I mentioned this the other day in my half-baked idea about mid- or high-rise cohousing or what might represent something similar to Single-Room Occupancy units. The fundamental issue is that we have to date provided very little choice in type or format of housing. Single family are nearly all the same, as are townhomes, as are multi-family buildings.

In order to meet the market that demands in-town walkable urban housing (supply of ~3%, demand of ~40%) while accounting for higher land costs, developments must maximize efficiency of space and development and find new prototypical niches to differentiate your project.

There are lots of ways to do all of the above, some of which have been done before in other cities, some have yet to be tried. The key is to understanding people, the market, and demographics, particularly the two biggest population bubbles in American history, retiring boomers and graduating Millennials.

Around Downtown



I came to the realization a few months ago after long discussions with a few colleagues and clients that the opportunity didn't lie in downtown so much as it did in the bombed out areas immediately around downtown, they became the moated wasteland around a 9-to-5 castle. What is now known as uptown was once this way as well twenty-plus years ago, but benefited from being within the "favored quarter" or the direction of initial expansion.

I came to the realization after studying Leinberger's favored quarter concept that it only applies in younger cities, ie American cities. As cities age, they eventually recenter around the primary center of gravity (those defined by transportation hubs or places of the greatest degree of convergence). These nearly always are downtowns. Eventually, investment begins to encircle downtown and North-South, East-West balance is restored as pioneers and investors seek cheap deals near to hubs of activity. Furthermore, more mature cities often relegate all industry or noxious uses aka LULUs (Locally Undesirable Land Uses) to a singular "quarter."

That brings me to downtown Dallas and its adjacent neighborhoods or once-were and soon-to-be neighborhoods. Already we are seeing signs of positive momentum in Bishop Arts, Deep Ellum, the Design District, and some parts of Ross/Live Oak (albeit chaotic here).

Applying the transect, these areas want to be of medium- to high-density similar to what uptown Dallas has become, but many of these have more history, more potential for unique character than uptown (ie Bishop Arts, Lakewood, Deep Ellum). However, some of these areas are more encumbered by barriers, ie highways than others. Cedars for example is an island whereas Near East connects all the way to East Dallas without interruption or break in the fabric until White Rock Lake.
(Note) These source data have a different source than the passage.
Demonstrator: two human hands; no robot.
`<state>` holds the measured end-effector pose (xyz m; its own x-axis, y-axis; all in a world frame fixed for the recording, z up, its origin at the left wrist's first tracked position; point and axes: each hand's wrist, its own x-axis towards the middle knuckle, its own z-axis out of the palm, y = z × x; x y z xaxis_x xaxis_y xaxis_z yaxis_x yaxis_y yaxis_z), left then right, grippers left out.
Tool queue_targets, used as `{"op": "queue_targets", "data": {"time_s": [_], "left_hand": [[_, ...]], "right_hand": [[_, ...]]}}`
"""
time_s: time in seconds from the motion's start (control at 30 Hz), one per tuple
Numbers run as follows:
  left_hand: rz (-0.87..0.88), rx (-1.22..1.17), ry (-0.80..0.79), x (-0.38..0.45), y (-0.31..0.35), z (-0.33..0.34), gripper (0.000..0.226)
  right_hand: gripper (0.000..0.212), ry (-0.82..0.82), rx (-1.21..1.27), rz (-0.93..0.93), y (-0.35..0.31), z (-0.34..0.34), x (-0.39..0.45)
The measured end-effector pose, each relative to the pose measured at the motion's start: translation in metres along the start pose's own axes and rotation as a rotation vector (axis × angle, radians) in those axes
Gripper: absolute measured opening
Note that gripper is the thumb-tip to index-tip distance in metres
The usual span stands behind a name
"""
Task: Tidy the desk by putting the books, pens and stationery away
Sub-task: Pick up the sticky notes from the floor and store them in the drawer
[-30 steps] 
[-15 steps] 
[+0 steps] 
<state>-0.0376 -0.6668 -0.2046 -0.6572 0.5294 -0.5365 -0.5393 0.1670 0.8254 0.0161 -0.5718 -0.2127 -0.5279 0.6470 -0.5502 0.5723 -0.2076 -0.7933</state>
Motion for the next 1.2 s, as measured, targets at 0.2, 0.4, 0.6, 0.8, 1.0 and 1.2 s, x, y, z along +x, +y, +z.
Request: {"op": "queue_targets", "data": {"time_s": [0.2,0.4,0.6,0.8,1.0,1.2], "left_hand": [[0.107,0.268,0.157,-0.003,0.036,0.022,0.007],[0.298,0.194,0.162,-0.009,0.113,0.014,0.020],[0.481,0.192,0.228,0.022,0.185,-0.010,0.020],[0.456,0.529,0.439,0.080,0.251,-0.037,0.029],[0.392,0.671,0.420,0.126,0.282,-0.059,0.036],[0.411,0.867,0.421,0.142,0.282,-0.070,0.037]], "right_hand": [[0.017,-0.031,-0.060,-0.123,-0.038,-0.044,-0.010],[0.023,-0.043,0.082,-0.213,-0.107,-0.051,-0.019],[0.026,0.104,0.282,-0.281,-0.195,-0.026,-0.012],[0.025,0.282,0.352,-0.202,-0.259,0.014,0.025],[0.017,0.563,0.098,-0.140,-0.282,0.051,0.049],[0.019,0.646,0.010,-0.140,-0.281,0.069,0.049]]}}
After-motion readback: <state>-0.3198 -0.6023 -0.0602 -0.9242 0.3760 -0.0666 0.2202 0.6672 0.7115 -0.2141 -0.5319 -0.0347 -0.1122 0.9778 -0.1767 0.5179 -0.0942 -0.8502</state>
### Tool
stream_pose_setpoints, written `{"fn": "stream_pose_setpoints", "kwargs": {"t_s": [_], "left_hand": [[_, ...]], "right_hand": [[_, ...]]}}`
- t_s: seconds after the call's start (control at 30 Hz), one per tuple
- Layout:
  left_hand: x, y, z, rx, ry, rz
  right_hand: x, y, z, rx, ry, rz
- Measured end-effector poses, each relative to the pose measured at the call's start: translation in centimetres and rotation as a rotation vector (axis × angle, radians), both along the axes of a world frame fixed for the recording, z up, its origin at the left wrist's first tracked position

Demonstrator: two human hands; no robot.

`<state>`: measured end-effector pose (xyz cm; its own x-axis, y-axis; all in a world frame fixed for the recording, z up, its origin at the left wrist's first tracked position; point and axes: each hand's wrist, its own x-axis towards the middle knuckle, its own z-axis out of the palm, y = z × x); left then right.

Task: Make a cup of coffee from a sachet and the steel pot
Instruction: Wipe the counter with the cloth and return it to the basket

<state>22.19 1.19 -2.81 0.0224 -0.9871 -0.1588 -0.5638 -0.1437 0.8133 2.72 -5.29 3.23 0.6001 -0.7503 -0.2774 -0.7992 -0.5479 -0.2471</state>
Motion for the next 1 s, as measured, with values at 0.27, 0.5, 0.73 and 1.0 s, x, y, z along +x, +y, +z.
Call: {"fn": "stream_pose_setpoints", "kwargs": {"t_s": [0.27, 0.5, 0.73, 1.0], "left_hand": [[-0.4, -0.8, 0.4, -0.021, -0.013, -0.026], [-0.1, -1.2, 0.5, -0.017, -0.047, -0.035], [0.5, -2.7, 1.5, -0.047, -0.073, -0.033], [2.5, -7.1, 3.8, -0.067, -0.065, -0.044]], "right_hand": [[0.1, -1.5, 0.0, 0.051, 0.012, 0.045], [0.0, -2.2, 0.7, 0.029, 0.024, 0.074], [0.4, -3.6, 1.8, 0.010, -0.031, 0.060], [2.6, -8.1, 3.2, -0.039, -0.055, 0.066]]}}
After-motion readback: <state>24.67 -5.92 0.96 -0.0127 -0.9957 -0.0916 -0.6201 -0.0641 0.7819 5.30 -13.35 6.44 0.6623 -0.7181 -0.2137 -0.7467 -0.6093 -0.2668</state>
Furthermore, all of these areas fall within the 1- to 3-mile radius of downtown that modern streetcar and bikes serve very well, two pieces of the transportation hierarchy rising in demand and cultural consciousness. Similar to the Arterials section, new kinds of transportation will yield new development by repositioning a barrier (the arterials) through design and repositioning the neighborhood through provision.

You might say, why streetcar and bikes? The answer is that to support the natural amount of density that the land and sites can support, there have to be alternative modes of transportation 1) to support a variety of market segments that may not want to have a car and 2) you can't provide infrastructure for high amounts of car use AND the framework for density, which should be nothing more than a product of desirability, uninhibited by barriers.

Lastly, the kind of density that is demanded in these areas (but held back by a number of reasons, some unique to each "quarter") will eventually result in increased vibrancy and that means drinking establishments. Do we really want all of our bars to be only served by car?

Furthermore, with that kind of density, parking requirements (which are nothing more than poor substitutes for mobility) are less necessary because the parking is replaced by nearby rooftops (where people can walk or bike to the store or office, etc.) and large supplies of parking often interrupt the latticework of interconnected walkable urbanism (not to mention are cost prohibitive).

By limiting parking and providing new hierarchy of transportation alternatives, areas adjacent to downtown offer the perfect setting for creative, affordable housing infill.